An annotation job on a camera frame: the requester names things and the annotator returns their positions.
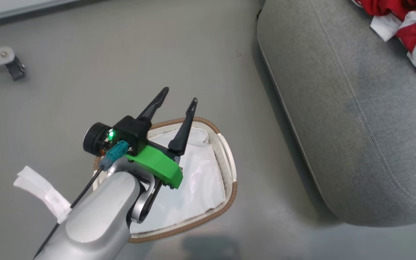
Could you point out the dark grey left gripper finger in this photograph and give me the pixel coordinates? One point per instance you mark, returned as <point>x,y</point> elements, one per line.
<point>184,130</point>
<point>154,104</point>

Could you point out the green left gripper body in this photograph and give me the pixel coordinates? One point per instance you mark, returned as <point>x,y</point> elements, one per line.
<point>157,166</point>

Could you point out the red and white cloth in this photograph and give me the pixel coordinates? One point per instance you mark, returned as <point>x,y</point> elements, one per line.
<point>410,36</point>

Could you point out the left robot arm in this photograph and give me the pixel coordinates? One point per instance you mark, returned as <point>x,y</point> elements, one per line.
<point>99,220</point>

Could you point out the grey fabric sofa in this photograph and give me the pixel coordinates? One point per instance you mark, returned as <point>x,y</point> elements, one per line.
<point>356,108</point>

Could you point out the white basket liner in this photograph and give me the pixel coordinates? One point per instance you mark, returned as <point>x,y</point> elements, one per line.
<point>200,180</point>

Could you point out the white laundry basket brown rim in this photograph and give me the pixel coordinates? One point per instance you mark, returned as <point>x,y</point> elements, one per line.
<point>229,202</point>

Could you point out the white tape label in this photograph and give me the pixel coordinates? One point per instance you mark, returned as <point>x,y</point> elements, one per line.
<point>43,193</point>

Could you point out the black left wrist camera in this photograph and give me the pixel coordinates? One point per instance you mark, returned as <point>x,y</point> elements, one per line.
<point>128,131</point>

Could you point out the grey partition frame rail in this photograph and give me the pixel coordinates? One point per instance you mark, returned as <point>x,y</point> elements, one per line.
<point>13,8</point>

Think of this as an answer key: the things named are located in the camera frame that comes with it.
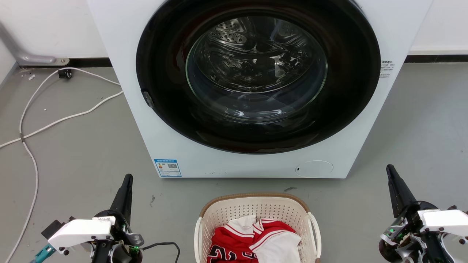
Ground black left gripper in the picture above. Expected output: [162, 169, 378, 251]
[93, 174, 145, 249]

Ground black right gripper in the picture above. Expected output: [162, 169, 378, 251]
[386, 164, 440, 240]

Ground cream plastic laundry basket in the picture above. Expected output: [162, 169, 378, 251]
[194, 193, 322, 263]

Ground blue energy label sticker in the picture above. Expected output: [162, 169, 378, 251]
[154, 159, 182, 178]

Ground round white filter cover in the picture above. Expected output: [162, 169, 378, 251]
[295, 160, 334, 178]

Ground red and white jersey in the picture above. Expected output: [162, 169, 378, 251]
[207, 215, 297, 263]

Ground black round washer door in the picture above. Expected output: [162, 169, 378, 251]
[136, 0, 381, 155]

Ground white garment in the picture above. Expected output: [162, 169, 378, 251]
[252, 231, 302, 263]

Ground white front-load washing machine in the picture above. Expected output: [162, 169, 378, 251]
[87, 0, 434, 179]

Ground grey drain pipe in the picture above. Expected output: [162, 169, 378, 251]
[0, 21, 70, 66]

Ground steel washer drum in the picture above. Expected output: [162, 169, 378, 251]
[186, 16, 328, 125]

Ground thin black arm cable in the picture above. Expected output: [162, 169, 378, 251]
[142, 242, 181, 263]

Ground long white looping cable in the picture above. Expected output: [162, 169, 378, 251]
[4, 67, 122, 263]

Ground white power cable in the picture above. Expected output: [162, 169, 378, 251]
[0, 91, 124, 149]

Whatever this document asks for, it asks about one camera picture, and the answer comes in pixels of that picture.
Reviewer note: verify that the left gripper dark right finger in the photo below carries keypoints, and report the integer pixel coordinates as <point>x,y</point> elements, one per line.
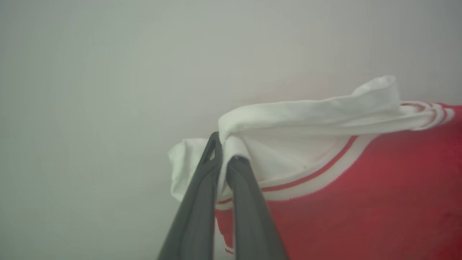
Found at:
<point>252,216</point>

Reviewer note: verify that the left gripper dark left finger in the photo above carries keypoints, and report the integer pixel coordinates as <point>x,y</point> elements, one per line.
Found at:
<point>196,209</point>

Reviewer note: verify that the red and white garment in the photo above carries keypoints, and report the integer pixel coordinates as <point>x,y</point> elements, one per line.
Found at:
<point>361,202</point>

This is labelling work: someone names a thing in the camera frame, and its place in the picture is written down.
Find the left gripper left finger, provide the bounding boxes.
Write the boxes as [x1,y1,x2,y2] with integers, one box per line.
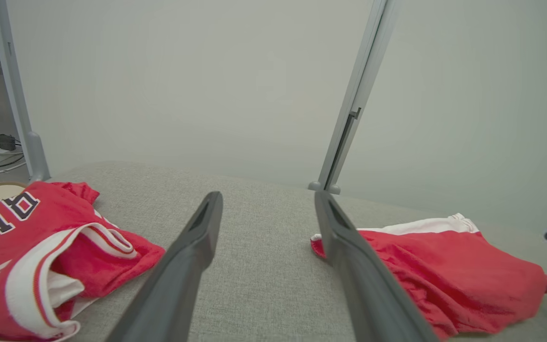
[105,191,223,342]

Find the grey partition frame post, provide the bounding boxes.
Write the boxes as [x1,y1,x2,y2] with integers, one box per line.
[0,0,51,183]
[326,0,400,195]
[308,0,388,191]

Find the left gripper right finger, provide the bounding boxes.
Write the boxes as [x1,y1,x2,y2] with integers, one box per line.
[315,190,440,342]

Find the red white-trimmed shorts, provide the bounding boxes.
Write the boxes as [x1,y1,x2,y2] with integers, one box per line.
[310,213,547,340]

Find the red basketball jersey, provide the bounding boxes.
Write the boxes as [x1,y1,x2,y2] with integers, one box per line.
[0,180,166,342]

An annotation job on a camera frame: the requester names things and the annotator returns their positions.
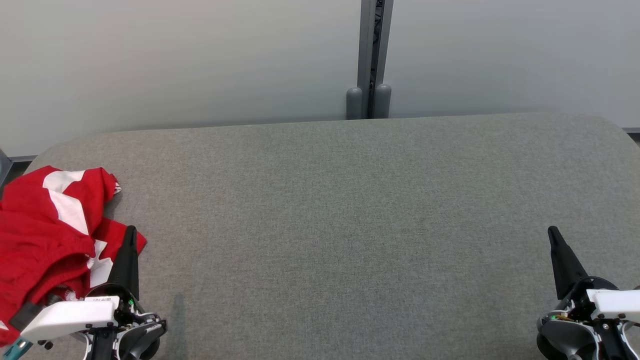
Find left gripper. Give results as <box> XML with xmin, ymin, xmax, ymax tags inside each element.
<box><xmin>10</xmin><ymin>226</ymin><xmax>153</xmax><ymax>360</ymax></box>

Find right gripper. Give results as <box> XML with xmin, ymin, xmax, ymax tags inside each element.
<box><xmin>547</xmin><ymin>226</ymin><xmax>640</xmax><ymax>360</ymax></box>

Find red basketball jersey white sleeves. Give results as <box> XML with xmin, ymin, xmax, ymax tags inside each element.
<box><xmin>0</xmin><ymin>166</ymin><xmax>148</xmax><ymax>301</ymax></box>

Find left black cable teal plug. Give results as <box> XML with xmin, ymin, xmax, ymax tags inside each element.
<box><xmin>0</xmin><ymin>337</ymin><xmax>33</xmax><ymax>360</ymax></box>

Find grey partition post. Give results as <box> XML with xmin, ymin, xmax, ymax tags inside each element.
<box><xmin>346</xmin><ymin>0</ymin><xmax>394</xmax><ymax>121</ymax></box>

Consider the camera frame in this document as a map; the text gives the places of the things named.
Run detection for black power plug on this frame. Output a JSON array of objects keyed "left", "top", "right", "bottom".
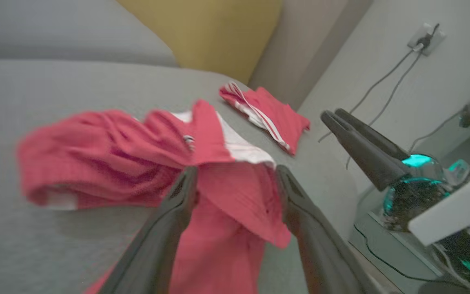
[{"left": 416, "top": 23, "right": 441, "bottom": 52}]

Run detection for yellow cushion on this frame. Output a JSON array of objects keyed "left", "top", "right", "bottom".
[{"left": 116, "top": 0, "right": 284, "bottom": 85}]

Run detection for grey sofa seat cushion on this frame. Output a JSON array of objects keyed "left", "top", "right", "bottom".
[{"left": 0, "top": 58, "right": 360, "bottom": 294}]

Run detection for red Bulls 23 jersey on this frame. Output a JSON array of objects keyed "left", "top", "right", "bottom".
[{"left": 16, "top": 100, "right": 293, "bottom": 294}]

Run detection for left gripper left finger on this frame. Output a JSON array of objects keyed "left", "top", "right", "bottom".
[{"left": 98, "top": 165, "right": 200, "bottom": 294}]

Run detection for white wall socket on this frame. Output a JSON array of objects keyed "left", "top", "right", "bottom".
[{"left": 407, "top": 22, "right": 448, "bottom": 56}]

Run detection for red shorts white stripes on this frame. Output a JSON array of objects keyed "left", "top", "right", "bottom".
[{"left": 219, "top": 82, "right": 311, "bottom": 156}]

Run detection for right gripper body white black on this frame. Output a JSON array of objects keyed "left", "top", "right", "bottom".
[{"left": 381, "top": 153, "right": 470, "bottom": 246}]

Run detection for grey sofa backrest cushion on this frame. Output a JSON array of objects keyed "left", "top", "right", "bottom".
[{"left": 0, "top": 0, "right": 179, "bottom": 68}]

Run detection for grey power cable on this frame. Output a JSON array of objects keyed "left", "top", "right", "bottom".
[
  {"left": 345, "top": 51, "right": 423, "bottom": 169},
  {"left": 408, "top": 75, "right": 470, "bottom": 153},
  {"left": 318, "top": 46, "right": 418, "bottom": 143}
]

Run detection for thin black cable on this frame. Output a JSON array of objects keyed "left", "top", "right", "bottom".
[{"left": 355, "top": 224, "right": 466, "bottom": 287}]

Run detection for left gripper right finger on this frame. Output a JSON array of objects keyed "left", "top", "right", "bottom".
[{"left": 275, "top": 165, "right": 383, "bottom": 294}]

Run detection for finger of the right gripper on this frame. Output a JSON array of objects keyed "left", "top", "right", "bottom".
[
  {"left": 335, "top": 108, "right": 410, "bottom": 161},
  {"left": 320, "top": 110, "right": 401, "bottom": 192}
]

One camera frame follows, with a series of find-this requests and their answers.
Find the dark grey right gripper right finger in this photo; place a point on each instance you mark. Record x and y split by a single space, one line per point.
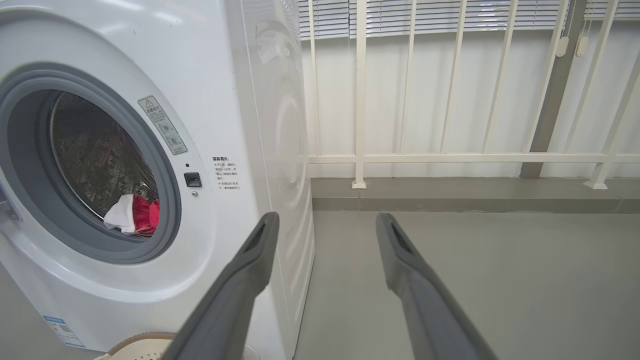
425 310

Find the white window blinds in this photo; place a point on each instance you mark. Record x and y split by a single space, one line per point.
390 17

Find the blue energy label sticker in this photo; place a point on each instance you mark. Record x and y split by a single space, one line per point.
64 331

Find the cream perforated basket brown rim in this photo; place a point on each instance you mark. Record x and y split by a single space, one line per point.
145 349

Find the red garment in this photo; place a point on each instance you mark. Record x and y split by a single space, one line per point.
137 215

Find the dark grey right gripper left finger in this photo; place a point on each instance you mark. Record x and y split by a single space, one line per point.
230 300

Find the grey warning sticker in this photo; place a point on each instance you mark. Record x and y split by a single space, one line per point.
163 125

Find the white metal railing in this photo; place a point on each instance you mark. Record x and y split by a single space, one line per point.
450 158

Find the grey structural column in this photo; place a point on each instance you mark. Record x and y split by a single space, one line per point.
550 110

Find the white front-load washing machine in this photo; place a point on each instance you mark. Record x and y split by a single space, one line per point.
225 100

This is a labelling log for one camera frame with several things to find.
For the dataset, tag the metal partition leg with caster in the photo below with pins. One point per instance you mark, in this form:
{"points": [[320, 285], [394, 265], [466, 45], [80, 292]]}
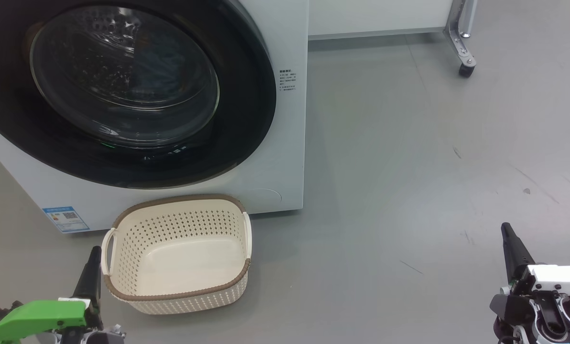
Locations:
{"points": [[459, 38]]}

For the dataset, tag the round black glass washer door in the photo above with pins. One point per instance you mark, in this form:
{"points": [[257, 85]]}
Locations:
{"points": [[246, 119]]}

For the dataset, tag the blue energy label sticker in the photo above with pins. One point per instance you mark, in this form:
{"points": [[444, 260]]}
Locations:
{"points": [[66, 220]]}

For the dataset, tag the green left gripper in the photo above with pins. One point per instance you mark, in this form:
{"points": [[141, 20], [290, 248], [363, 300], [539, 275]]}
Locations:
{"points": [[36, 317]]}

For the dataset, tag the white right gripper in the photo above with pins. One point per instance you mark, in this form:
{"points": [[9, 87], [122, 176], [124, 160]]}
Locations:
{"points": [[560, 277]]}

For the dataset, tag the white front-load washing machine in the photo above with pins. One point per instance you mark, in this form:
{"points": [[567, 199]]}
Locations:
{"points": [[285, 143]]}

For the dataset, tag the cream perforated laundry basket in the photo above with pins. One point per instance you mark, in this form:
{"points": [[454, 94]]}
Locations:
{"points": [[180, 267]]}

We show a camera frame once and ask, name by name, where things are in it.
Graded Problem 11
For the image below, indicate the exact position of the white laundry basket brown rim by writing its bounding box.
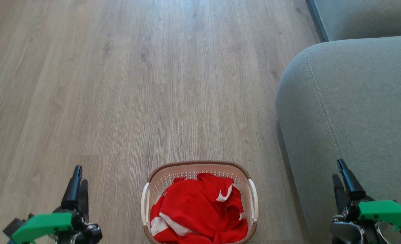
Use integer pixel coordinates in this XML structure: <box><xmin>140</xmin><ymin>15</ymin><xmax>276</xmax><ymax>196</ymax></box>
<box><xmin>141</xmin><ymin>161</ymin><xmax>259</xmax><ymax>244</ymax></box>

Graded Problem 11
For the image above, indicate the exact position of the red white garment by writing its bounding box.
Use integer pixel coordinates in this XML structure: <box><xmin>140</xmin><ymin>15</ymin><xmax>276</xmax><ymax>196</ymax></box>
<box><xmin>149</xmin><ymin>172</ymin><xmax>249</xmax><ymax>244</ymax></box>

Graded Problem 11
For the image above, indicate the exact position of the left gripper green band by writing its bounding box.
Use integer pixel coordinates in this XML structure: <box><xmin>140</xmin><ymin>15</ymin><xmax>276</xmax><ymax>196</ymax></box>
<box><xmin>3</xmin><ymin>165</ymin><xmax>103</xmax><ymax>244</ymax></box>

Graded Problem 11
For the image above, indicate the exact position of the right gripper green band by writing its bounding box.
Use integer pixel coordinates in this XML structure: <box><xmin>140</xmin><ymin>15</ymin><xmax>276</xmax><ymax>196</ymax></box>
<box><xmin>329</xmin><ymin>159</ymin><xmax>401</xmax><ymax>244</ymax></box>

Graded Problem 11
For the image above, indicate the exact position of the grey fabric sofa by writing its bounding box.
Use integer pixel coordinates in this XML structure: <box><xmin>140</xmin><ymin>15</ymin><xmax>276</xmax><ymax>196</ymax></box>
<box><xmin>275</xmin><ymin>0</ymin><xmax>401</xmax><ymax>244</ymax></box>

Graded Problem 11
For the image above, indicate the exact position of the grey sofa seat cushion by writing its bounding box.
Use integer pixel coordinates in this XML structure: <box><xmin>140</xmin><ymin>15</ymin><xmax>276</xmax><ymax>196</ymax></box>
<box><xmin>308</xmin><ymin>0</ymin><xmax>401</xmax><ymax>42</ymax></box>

============

▸ **WHAT YOU ARE ASKED TO DO**: What lines in the listing include the string "Could"? Copy them out.

▸ **REPLY**:
Could you point out the dark grey left gripper finger in this photograph and give me the pixel coordinates? One point per instance you mark, returned as <point>x,y</point> elements, one per line.
Could you point out the green left gripper body in this photograph and give me the pixel coordinates? One point per instance you mark, returned as <point>x,y</point> elements, one per line.
Could you point out the red and white cloth in this photograph and give me the pixel coordinates? One point per instance you mark, returned as <point>x,y</point> elements, one per line.
Could you point out the left robot arm in this photograph and give me the pixel coordinates? One point per instance you mark, returned as <point>x,y</point> elements, one per line.
Could you point out the grey fabric sofa in this photograph and give me the pixel coordinates? One point per instance you mark, returned as <point>x,y</point> elements, one per line.
Could you point out the white basket liner in this photograph and give me the pixel coordinates? One point per instance you mark, returned as <point>x,y</point> elements, one per line.
Could you point out the white laundry basket brown rim in this photograph and give me the pixel coordinates? One point per instance you mark, returned as <point>x,y</point> elements, one per line.
Could you point out the white tape label in this photograph and give me the pixel coordinates? One point per instance you mark, returned as <point>x,y</point> elements, one per line.
Could you point out the black left wrist camera in this photograph and give me the pixel coordinates? One point per instance you mark, returned as <point>x,y</point> elements, one per line.
Could you point out the grey partition frame rail in this photograph and give me the pixel coordinates? One point per instance you mark, returned as <point>x,y</point> elements, one per line.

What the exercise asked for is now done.